• _Work order_
Take each line of the material that includes "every" and copy it.
*** Opening of Provided material ***
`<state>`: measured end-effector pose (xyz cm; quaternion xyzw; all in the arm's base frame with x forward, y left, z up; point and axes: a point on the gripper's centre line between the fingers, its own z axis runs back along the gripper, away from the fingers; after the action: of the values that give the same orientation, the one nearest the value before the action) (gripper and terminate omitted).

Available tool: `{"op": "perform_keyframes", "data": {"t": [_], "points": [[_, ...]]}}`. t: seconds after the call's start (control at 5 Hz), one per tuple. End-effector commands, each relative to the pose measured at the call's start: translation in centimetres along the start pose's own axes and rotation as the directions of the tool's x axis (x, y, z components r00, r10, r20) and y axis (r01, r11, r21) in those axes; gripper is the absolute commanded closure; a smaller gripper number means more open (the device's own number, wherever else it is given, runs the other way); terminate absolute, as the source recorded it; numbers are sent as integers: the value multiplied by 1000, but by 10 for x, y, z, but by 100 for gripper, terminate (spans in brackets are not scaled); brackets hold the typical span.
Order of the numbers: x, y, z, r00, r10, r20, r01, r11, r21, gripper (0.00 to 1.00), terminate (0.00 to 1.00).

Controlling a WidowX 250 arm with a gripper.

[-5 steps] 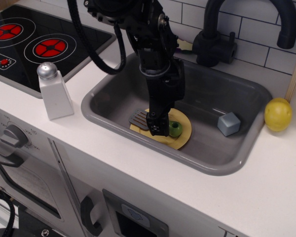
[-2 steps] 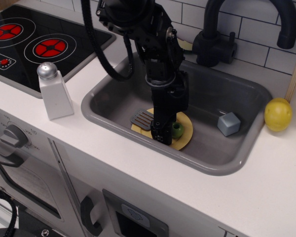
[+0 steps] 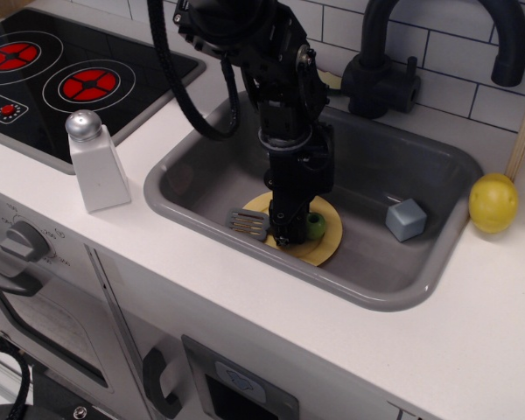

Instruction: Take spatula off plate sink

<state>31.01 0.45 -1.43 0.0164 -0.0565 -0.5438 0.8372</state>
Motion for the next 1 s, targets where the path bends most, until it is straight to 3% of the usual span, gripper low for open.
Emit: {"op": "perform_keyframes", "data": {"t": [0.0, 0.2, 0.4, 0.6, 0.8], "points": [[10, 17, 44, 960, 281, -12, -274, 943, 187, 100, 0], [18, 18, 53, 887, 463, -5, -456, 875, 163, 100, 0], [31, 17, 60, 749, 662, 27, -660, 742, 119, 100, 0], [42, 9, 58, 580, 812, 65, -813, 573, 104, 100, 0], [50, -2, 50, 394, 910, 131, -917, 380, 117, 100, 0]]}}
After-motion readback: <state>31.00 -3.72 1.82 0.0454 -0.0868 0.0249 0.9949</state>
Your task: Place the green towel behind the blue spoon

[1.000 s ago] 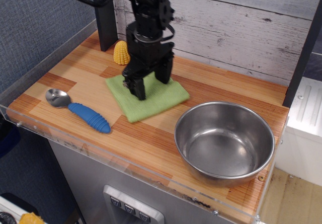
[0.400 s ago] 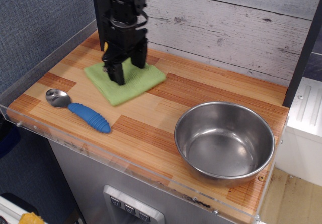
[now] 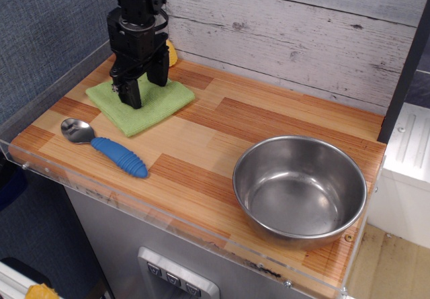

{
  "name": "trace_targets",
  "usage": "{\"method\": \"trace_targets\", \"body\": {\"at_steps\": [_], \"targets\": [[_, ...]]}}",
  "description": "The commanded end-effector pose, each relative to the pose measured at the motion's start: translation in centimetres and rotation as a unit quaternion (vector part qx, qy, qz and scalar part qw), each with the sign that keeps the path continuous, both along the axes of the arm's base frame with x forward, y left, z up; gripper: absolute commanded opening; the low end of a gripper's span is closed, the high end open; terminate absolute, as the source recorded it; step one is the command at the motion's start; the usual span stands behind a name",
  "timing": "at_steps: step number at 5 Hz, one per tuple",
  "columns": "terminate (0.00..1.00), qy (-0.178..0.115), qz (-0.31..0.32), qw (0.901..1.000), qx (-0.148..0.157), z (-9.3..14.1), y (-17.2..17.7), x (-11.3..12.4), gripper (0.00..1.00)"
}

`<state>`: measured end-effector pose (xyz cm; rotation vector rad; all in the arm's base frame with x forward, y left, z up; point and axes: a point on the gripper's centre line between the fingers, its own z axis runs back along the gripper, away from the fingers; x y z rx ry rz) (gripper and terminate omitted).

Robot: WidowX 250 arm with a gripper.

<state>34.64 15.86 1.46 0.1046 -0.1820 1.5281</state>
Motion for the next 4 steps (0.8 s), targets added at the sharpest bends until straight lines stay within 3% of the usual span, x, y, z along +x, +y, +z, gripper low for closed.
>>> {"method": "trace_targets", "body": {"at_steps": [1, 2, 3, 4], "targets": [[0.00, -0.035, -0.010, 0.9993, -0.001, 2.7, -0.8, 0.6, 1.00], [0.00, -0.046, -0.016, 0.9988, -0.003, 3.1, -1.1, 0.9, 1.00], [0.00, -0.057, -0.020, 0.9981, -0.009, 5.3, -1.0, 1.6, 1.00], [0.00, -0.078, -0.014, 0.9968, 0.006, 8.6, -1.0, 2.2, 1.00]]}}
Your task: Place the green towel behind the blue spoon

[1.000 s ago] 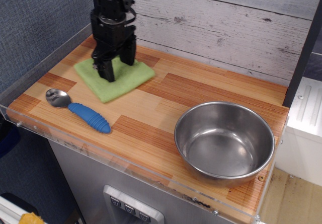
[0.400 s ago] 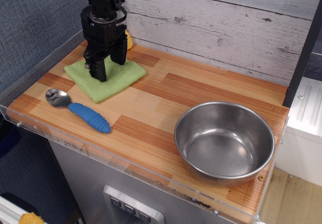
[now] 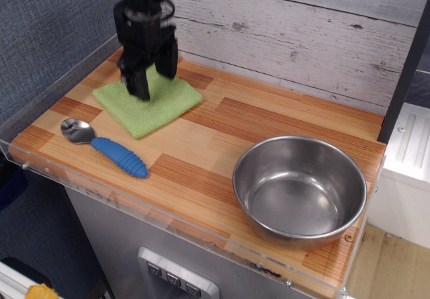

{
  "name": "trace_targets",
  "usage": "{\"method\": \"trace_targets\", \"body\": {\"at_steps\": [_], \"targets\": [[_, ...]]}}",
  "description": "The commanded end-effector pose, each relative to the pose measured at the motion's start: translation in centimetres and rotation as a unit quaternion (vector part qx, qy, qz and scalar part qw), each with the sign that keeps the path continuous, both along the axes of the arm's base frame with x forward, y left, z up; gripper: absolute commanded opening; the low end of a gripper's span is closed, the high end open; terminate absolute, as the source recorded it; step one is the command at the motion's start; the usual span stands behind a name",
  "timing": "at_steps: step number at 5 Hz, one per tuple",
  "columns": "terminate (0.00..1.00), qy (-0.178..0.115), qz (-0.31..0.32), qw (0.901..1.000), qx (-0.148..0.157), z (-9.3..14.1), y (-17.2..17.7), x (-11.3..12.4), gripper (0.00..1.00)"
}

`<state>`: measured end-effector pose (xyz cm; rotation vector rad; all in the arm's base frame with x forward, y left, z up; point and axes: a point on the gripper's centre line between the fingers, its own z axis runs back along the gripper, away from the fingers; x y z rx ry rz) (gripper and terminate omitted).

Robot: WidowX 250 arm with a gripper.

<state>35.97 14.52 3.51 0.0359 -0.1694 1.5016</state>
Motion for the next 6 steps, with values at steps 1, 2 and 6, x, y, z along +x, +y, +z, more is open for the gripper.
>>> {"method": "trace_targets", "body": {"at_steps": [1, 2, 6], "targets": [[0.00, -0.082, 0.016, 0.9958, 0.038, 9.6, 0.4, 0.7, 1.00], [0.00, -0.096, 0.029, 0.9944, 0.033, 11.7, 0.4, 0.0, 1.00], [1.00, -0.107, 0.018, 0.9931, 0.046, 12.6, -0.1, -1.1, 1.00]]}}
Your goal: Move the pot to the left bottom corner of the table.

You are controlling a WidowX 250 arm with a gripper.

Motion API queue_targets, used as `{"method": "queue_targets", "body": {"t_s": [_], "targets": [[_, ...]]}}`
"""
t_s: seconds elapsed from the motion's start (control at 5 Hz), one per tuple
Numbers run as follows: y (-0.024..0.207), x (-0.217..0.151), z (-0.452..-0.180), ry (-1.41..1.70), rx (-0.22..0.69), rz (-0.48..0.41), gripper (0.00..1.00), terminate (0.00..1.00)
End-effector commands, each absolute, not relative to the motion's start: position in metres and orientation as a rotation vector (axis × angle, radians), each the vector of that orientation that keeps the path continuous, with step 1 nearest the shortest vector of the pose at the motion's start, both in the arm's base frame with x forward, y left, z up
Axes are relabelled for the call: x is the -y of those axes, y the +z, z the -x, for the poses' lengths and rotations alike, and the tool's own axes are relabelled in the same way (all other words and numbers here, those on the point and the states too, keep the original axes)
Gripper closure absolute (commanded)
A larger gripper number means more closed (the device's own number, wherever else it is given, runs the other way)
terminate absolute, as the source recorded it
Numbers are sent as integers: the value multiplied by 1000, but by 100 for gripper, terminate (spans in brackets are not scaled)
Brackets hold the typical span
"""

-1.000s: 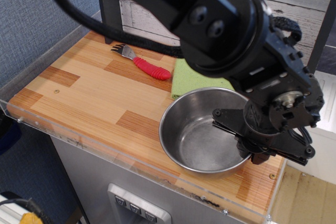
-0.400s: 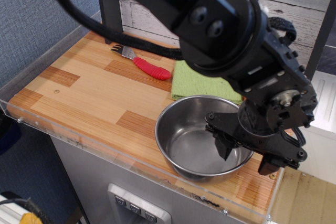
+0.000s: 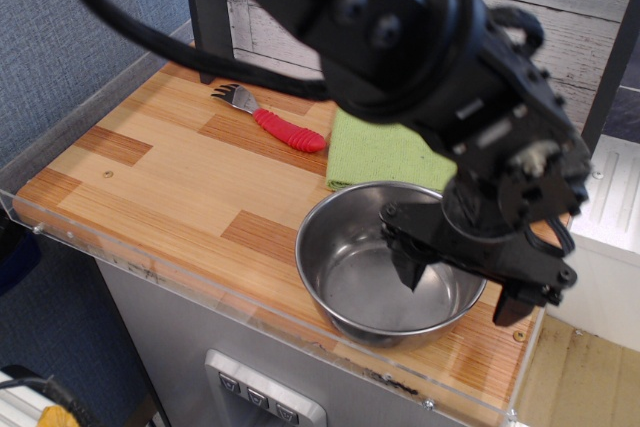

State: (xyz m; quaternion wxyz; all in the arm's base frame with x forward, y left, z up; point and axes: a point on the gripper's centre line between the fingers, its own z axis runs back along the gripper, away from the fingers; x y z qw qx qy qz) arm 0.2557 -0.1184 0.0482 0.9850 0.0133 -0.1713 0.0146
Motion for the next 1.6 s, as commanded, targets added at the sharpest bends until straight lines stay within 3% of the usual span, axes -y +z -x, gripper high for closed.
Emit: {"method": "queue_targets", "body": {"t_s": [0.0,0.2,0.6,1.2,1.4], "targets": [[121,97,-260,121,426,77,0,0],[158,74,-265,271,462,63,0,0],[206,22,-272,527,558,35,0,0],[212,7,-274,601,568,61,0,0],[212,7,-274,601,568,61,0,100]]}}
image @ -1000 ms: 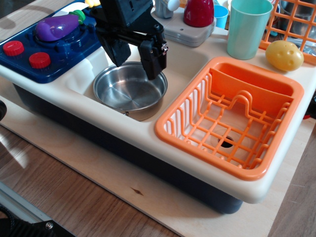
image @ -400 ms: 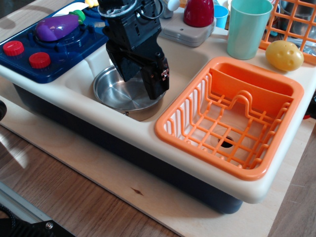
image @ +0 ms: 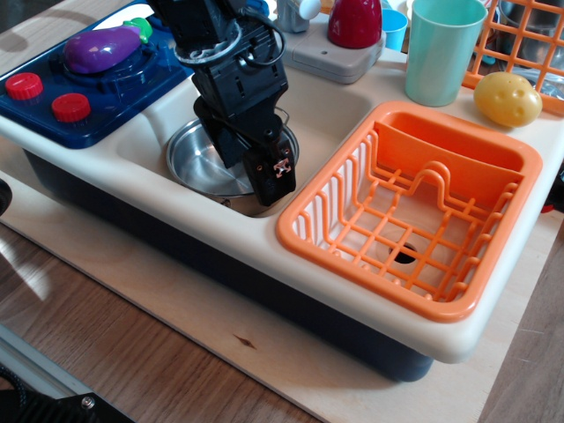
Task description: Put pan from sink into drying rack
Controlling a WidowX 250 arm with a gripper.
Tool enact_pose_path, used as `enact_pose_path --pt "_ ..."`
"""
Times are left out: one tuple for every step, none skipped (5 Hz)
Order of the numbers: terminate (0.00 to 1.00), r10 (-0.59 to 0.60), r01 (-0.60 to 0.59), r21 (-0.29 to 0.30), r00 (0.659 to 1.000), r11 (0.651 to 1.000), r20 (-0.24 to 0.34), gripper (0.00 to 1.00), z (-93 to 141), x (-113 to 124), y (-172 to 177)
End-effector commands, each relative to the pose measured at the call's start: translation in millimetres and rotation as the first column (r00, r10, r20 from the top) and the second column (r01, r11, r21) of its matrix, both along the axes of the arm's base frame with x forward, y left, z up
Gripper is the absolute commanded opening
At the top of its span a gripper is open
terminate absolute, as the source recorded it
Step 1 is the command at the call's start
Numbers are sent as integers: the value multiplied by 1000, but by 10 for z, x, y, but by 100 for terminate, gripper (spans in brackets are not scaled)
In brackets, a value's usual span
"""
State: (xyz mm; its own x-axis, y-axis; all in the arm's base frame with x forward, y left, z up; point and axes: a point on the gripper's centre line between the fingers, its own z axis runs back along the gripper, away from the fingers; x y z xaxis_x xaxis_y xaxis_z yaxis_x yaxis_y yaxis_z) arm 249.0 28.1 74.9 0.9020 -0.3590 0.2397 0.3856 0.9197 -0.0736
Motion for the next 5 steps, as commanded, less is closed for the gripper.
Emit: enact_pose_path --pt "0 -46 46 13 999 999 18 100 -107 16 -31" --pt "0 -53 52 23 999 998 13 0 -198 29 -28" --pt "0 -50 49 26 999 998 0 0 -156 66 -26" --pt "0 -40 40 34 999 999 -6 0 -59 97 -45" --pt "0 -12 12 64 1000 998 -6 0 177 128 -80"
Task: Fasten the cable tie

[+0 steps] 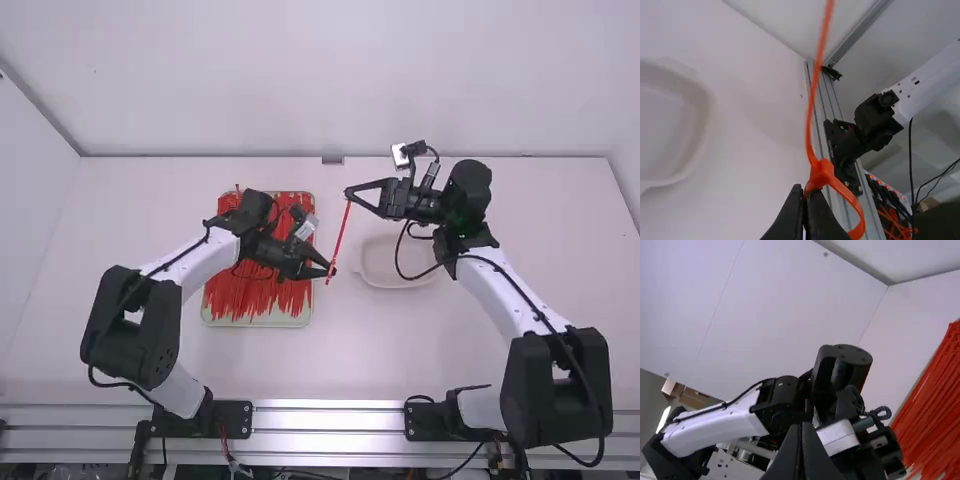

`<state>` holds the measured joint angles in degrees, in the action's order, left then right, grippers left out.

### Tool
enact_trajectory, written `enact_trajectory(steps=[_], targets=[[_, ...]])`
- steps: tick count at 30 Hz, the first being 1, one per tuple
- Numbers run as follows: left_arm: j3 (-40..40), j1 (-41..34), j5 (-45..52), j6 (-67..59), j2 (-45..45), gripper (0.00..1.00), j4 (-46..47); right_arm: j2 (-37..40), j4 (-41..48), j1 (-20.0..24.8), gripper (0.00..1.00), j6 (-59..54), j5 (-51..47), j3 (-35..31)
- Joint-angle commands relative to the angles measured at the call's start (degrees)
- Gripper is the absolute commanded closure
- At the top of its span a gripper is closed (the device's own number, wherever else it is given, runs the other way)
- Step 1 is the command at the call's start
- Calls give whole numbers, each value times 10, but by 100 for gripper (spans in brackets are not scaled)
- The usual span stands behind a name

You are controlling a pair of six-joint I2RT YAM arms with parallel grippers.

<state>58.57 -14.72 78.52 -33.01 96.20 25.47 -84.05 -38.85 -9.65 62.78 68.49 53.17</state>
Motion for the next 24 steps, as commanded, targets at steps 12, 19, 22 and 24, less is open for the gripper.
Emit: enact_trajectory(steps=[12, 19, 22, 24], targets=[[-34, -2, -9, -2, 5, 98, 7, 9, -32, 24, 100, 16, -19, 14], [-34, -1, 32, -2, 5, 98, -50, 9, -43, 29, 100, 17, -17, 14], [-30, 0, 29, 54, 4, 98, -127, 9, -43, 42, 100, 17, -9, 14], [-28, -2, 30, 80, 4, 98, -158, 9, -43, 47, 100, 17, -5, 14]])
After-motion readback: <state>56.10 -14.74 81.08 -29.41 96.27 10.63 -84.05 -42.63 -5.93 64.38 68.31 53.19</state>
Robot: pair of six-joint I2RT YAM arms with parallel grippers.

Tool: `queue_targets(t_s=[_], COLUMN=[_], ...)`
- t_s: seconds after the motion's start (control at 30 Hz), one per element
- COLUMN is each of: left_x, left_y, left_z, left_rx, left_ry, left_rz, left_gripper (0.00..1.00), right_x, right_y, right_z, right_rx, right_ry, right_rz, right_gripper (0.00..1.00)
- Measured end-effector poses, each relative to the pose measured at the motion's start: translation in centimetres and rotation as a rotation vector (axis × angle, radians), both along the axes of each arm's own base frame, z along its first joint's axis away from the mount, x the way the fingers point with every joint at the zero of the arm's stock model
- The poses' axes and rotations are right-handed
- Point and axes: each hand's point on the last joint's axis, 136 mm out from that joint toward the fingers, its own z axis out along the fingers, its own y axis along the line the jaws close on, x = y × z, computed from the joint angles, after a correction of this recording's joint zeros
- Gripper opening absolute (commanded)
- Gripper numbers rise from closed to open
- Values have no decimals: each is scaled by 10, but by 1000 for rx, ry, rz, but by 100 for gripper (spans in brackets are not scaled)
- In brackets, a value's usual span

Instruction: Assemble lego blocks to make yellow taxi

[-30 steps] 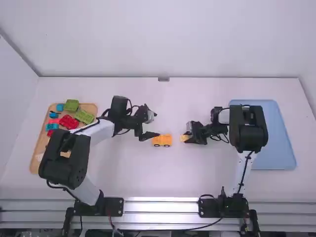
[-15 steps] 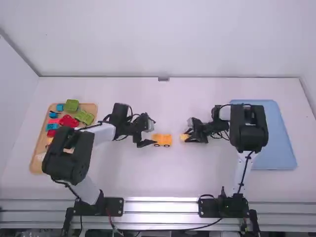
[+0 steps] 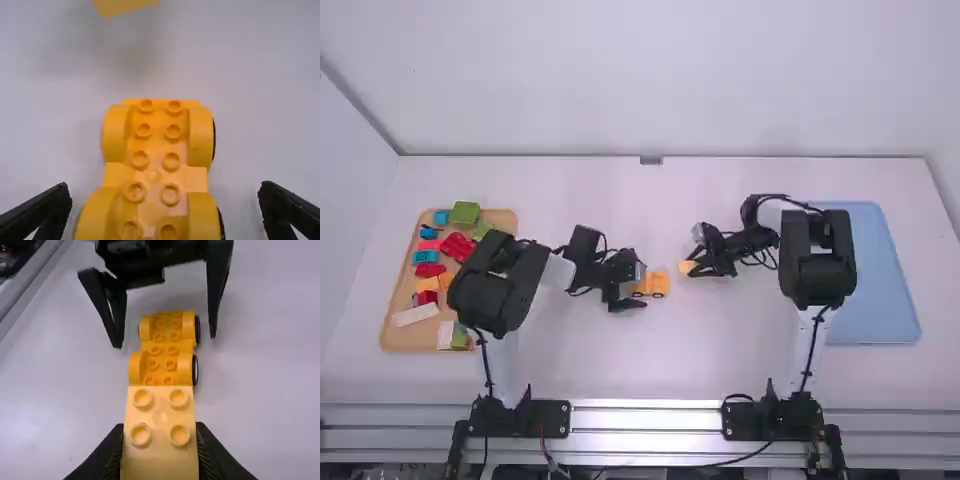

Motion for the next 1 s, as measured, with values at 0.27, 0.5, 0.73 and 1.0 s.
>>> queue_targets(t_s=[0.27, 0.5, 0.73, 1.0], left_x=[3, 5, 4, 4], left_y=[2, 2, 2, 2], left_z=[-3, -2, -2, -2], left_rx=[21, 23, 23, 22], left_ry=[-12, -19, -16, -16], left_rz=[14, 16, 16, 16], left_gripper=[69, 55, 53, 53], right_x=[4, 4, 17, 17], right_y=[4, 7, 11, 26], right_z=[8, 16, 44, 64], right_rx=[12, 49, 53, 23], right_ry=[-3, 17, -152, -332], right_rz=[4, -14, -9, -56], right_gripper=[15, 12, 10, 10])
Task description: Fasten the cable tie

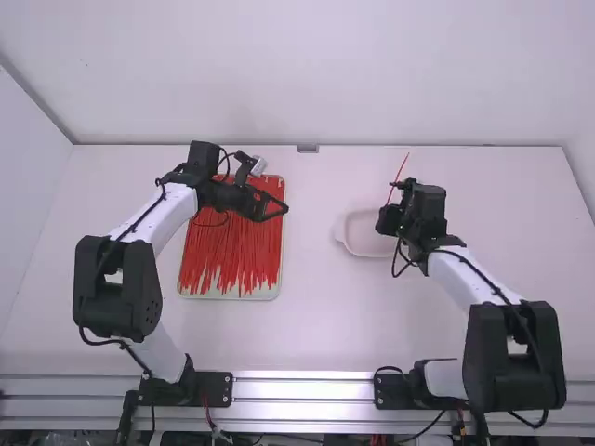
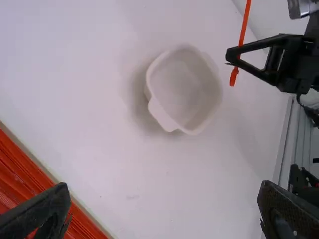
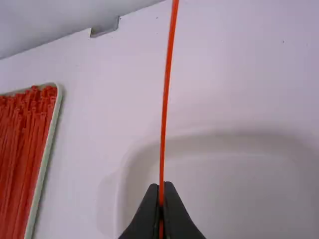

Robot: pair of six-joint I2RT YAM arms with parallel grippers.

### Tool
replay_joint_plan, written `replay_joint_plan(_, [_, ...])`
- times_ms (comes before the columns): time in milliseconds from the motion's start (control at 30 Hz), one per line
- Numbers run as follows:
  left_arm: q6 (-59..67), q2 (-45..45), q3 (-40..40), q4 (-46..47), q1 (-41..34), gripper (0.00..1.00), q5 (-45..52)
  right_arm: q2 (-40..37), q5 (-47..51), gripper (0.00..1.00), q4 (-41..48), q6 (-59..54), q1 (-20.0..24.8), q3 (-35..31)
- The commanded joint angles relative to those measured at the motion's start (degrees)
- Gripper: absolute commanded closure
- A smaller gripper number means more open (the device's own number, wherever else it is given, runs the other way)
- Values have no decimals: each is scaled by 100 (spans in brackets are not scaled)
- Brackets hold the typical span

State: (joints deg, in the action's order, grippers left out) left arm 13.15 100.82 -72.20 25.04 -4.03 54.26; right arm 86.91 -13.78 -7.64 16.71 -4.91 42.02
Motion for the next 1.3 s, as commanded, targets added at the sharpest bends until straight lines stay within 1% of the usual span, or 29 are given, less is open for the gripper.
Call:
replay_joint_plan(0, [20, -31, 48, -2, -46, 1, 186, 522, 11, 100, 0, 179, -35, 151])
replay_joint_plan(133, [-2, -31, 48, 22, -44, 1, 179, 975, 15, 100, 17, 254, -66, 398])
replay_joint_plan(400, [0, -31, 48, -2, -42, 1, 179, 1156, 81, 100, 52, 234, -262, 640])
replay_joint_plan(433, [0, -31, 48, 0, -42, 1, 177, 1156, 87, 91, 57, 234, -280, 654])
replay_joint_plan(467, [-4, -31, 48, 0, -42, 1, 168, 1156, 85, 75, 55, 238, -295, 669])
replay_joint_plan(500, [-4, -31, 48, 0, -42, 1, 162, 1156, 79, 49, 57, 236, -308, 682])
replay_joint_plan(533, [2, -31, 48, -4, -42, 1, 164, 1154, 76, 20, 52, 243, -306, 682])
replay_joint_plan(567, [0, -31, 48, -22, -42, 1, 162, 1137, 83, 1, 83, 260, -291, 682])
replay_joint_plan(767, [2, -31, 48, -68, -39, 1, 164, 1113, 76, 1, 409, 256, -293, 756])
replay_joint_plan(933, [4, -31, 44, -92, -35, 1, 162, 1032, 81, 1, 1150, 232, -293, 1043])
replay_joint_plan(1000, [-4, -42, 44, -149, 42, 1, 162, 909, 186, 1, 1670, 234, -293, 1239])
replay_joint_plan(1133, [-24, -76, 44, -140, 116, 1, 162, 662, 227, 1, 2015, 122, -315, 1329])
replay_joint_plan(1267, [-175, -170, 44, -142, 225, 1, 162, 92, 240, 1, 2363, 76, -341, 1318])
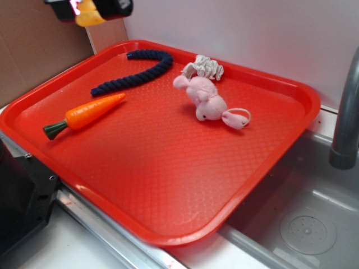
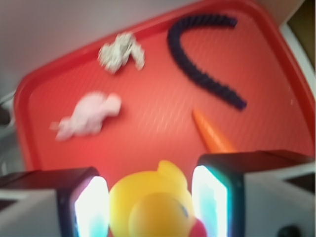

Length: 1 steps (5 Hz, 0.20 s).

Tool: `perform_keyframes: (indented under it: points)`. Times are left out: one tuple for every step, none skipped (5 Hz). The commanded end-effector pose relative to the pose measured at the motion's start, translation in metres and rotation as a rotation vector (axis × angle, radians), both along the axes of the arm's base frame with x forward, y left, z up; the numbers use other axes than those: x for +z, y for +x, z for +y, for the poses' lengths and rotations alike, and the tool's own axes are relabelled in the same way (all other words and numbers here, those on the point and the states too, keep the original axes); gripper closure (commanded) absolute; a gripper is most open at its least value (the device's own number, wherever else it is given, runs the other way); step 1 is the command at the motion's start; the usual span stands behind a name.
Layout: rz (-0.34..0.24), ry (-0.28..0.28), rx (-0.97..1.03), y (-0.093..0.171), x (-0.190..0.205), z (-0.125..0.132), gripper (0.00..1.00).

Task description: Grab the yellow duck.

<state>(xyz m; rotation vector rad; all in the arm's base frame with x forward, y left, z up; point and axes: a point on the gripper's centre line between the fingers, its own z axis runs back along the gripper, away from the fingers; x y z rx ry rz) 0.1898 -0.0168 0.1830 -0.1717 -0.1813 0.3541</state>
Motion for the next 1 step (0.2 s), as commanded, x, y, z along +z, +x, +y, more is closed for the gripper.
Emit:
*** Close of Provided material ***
• _Exercise solution_
Times are left out: one tuple for every step, none skipped (5 Hz)
- Measured end-effector poses, each relative to the pose measured at the motion's start: translation in centimetres and rotation as a rotation vector (axis × angle, radians), both along the axes of each arm's own base frame, z along its first joint's axis away from the mount, x the way the fingers point with every joint at the zero of the arm's stock model
Tool: `perform_keyframes: (indented under it: points)`. Times are left out: one tuple for every step, none skipped (5 Hz). The commanded end-effector pose relative to the pose measured at the motion's start, translation in metres and rotation as a rotation vector (axis × angle, radians), both along the axes of the arm's base frame with x forward, y left, z up; the numbers use other axes than those: x for +z, y for +x, z for +y, for the poses' lengths and rotations alike, and the tool's own axes are relabelled in the same way (all other words and numbers here, those on the point and the states too, keep the original axes); gripper closure (commanded) absolute; a gripper is most open at its least value (the device's own number, wherever else it is given, runs the other way); step 1 is the command at the motion's start; the usual span stands behind a name.

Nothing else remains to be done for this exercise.